Elsevier

Speech Communication

Volume 125, December 2020, Pages 128-141
Speech Communication

Acoustic and temporal representations in convolutional neural network models of prosodic events

https://doi.org/10.1016/j.specom.2020.10.005Get rights and content

Highlights

  • Prosodic events are efficiently detected using convolutional neural networks.

  • Analysis of learned representations by predicting candidate features using linear regression.

  • Investigation of latent acoustic, contextual and word duration information.

  • Comparison of representations learned in convolutional and sequential (LSTM) models.

Abstract

Prosodic events such as pitch accents and phrase boundaries have various acoustic and temporal correlates that are used as features in machine learning models to automatically detect these events from speech.

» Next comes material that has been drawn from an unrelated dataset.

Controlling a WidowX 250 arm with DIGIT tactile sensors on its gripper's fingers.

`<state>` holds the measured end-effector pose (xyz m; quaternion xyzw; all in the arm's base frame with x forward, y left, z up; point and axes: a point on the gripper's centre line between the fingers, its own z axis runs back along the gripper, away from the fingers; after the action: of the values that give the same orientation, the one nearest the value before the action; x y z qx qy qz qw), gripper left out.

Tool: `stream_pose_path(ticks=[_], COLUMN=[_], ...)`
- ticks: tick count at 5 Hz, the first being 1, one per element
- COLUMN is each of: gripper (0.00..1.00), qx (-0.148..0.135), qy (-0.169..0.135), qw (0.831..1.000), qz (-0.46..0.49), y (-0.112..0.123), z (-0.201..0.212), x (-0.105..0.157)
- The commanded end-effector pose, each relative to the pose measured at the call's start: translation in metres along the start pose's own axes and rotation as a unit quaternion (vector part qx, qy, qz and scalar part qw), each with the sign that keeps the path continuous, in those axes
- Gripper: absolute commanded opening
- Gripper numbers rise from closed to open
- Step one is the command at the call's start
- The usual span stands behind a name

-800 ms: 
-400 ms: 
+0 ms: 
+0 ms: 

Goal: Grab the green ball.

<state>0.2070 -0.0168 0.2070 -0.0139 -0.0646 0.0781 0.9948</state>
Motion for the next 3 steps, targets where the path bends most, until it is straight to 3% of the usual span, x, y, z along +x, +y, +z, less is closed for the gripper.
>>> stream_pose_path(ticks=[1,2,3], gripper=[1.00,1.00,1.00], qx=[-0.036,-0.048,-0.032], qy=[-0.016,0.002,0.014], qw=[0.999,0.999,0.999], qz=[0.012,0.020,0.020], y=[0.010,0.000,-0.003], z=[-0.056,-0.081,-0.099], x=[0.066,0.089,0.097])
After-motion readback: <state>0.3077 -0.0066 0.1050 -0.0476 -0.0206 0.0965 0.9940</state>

These features are often linguistically motivated, high-level features that are hand-crafted by experts to best represent the prosodic events to be detected or classified. An alternative approach is to use a neural network that is trained and optimized to learn suitable feature representations on its own. An open question, however, is what exactly the learned feature representation consists of, since the high-level output of a neural network is not readily interpreted. In this paper, we use a convolutional neural network (CNN) that learns such features from frame-based acoustic input descriptors. We are concerned with the question of what the CNN has learned after being trained on different datasets to perform pitch accent and phrase boundary detection. Specifically, we suggest a methodology for analyzing what temporal, acoustic and context information is latent in the learned feature representation. We use the output representations learned by the CNN to predict various manually computed (aggregated) features using linear regression. The results show that the CNN learns word duration implicitly, and indicate that certain acoustic features may help to locate relevant voiced regions in speech that are useful for detecting pitch accents and phrase boundaries. Finally, our analysis of the latent contextual information learned by the CNN involves a comparison with a sequential model (LSTM) to investigate similarities and differences in what both network types have learned.

Introduction

Prosodic event detection refers to the task of automatically assigning a prosodic event such as a pitch accent or an intonational phrase boundary to syllables or words in transcribed speech data. It is the underlying task in automatic annotation tools (Rosenberg, 2010), can aid linguistic research on large corpora (Schweitzer, 2010) and is a useful component of spoken language technologies (Wightman and Ostendorf, 1994, Shriberg and Stolcke, 2004, Kompe, 1997, Batliner et al., 2001b) due to the connection of prosody to syntax and meaning. Typical approaches to prosodic event detection use machine learning methods that are trained on manually annotated data. The features can range from low-level representations of raw speech or simple frame-based acoustic descriptors, to more linguistically motivated features such as those computed for entire segments, or high-level features that require additional pre-processing and hand-crafting. While the exact choice of representations varies across different approaches, they mainly consist of acoustic features that describe energy and pitch information of the current word or syllable and its surrounding context, as well as temporal features, such as the duration of syllables, words or pauses.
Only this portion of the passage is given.